Как и Розанов, называя сказки и мифы сновидениями пробуждавшегося человечества, Волошин изображал душевное состояние древнего человека раздвоенным между неразделенностью бытия сущностного, первородного (ночного океана сознания) и пробуждающимися сознанием бытия дневного, постепенно становящегося основным. Для возвращения к первоначальному состоянию духа существуют танец и детская игра. Соединяя в себе неосознанные токи ночного глубинного бытия и реалии дневного сознания, они по своим свойствам сродни сновидениям: «И сновидение и танец представляются явлениями если не равносильными, то психологически возникающими в пределах одной и той же душевной области. Чтобы определить пределы и смысл этой области, надо обратиться к воспоминаниям личной нашей жизни. В период детства мы переживаем все историческое развитие человечества. Наши детские игры во всем их многообразии повторяют основные душевные состояния дионисического момента истории. … Между творчеством детских игр и тем состоянием духа, в котором человечество создавало сказки и мифы, — нет никакой разницы. Игра — эта одна из форм сновидения, не больше. Это сновидение с открытыми глазами.

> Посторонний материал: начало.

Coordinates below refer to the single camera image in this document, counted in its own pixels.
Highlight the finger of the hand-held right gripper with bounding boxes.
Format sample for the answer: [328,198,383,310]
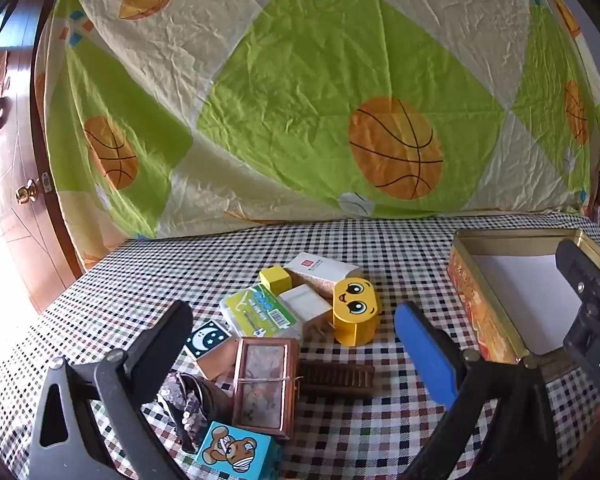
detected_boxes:
[555,239,600,307]

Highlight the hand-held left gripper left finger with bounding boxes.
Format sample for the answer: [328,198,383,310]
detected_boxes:
[27,300,195,480]

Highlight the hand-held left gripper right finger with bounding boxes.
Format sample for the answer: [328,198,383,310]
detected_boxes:
[394,301,561,480]

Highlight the moon and stars block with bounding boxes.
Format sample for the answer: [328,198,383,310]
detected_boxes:
[184,318,241,382]

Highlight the gold tin box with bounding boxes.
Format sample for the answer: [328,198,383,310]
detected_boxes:
[447,228,600,367]

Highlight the yellow smiling face block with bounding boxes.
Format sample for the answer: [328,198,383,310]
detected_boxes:
[331,278,382,347]

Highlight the green white packet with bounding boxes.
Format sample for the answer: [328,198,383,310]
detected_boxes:
[219,283,303,338]

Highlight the brown comb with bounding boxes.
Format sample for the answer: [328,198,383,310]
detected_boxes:
[297,361,376,395]

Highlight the copper framed box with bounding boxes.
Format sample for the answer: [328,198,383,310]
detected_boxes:
[231,337,301,453]

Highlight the yellow cube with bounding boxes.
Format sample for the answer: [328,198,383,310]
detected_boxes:
[259,266,294,295]

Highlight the white power plug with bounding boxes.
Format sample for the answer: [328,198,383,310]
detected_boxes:
[278,284,335,342]

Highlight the blue bear block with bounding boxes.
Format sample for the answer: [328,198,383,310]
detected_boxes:
[196,421,283,478]

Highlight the white box with red label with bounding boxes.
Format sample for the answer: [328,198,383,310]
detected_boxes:
[283,251,361,302]

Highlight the brown wooden door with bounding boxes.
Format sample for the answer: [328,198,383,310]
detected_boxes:
[0,0,86,316]

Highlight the brass door knob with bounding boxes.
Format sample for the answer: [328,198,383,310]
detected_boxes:
[15,178,42,206]

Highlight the basketball printed bed sheet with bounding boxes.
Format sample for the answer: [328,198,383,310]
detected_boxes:
[32,0,600,261]

Танец — действенное, мускульное выражение его»
[575]. Когда в творческой игре человек возвращается к истокам своего истинного бытия, в его душе рождается подлинный художник: «Тот, кто сохраняет среди реальностей дневной обыденной жизни, неиссякающую способность их преображения в таинствах игры, кто непрестанно оплодотворяет жизнь токами ночного, вселенски-творческого сознания, тот, кто длит свой детский период игр, — тот становится художником, преобразователем жизни» [576].Развернутая концепция художественного снотворчества, покоящаяся на рассуждениях о душе художника, необыкновенно восприимчивой к «тончайшим колебаниям мировой атмосферы», содержится в работах М. О. Гершензона. Суждения о творце как об уникуме, которому доступна сфера первичных сущностей, подвели Гершензона к теме сновидений в литературном творчестве. Отметим, что свой подход к сновидению критик считал философским: «…философия сновидения, которую я открываю в творчестве Пушкина, сложилась у него … безотчетно и вместе с тем логически, работою разума в темной глубине души»

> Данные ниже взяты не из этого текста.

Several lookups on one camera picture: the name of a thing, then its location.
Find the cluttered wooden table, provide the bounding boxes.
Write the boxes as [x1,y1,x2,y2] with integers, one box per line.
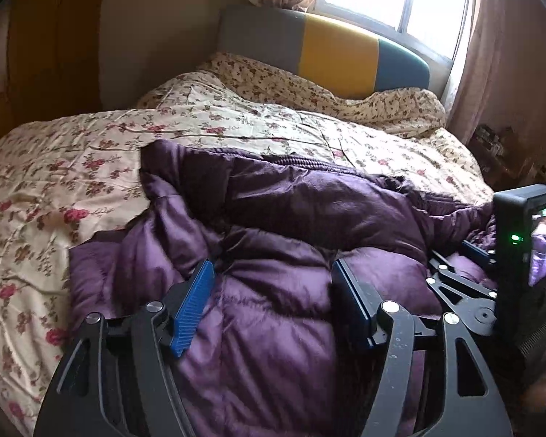
[471,123,546,192]

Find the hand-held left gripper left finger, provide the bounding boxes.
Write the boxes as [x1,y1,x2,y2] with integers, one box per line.
[34,259,217,437]

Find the brown wooden wardrobe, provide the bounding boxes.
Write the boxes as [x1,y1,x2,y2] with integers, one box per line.
[0,0,107,155]

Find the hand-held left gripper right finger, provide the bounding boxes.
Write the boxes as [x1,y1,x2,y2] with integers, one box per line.
[331,259,515,437]

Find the small floral print blanket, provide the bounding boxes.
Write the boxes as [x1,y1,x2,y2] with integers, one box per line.
[207,52,447,139]

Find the purple quilted down jacket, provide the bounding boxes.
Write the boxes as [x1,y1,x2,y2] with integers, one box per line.
[68,139,499,437]

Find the large floral print quilt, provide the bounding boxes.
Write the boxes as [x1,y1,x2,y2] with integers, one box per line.
[0,70,494,437]

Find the grey yellow teal headboard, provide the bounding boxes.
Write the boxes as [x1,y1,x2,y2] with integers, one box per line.
[218,4,431,101]

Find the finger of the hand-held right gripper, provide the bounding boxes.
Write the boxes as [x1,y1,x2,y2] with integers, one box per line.
[459,240,499,267]
[425,250,501,334]

[577]. Внутри этой «философии сновидения», рационально интерпретирующей иррациональное, определенно просматриваются три взаимосвязанных аспекта: онтологический (сон как особая реальность), гносеологический (сон как творчество души) и аксиологический (сон как возвышенное эмоциональное состояние).Анализируя закономерности функционирования поэтического сознания, критик приходил к выводу, что ирреальное, как и реальное, является объектом творческого опыта. Сон — «загадочное явление», интимное состояние души, недоступное для восприятия посторонних людей. Будучи концентрированным выражением субъективного внутреннего мира, сон заключает в себе «тайнопись вещей», «личную истину» сновидца. Призвание художника состоит в том, чтобы преобразовать свое сокровенное, тайное видение в художественные образы и соединить их лишь ему известными понятиями. Соответственно, главная задача художественной критики заключается в умении «видеть сквозь пленительность формы видение художника»
[578]. Сновидение для Гершензона есть, с одной стороны, некая формализованная конструкция с отдельными элементами и функциональными характеристиками, с другой — процесс, отражающий творчество души. Познание, согласно представлениям критика, само по себе является творчеством, а творчество — познанием. Сон есть своего рода внутреннее видение души: если в дневное время душа накапливает знания, то, как только прекращается их приток, душа отгораживается от мира.